| TASK PROMPT |
Below is the data. Give it again, complete and exact.

| SUPPLIED MATERIAL |
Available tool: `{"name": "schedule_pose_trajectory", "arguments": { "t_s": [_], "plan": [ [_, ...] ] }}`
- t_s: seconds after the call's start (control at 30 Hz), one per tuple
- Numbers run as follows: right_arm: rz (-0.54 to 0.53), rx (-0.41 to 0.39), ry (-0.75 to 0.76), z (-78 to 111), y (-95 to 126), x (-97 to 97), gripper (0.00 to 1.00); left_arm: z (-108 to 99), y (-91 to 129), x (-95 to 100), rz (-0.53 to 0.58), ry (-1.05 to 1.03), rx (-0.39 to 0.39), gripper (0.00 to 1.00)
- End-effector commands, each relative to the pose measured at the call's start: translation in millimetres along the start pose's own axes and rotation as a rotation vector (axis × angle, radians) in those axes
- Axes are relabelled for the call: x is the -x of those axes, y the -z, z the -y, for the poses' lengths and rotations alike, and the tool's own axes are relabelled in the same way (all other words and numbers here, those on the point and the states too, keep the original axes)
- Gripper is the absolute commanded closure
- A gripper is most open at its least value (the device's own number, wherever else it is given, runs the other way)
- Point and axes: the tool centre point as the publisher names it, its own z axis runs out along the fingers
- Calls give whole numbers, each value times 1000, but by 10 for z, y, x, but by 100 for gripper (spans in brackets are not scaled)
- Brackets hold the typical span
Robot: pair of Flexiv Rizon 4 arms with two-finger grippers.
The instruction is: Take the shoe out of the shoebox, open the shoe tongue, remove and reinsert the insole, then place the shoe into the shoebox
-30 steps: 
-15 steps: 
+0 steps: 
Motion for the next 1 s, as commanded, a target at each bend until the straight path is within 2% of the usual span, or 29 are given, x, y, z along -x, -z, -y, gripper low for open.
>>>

| ANSWER BOX |
Available tool: `{"name": "schedule_pose_trajectory", "arguments": { "t_s": [_], "plan": [ [_, ...] ] }}`
- t_s: seconds after the call's start (control at 30 Hz), one per tuple
- Numbers run as follows: right_arm: rz (-0.54 to 0.53), rx (-0.41 to 0.39), ry (-0.75 to 0.76), z (-78 to 111), y (-95 to 126), x (-97 to 97), gripper (0.00 to 1.00); left_arm: z (-108 to 99), y (-91 to 129), x (-95 to 100), rz (-0.53 to 0.58), ry (-1.05 to 1.03), rx (-0.39 to 0.39), gripper (0.00 to 1.00)
- End-effector commands, each relative to the pose measured at the call's start: translation in millimetres along the start pose's own axes and rotation as a rotation vector (axis × angle, radians) in those axes
- Axes are relabelled for the call: x is the -x of those axes, y the -z, z the -y, for the poses' lengths and rotations alike, and the tool's own axes are relabelled in the same way (all other words and numbers here, those on the point and the states too, keep the original axes)
- Gripper is the absolute commanded closure
- A gripper is most open at its least value (the device's own number, wherever else it is given, runs the other way)
- Point and axes: the tool centre point as the publisher names it, its own z axis runs out along the fingers
- Calls give whole numbers, each value times 1000, but by 10 for z, y, x, but by 100 for gripper (spans in brackets are not scaled)
- Brackets hold the typical span
Robot: pair of Flexiv Rizon 4 arms with two-finger grippers.
The instruction is: Take the shoe out of the shoebox, open the shoe tongue, remove and reinsert the insole, then place the shoe into the shoebox
-30 steps: 
-15 steps: 
+0 steps: 
Motion for the next 1 s, as commanded, a target at each bend until the straight path is within 2% of the usual span, or 29 are given, x, y, z along -x, -z, -y, gripper low for open.
>>>

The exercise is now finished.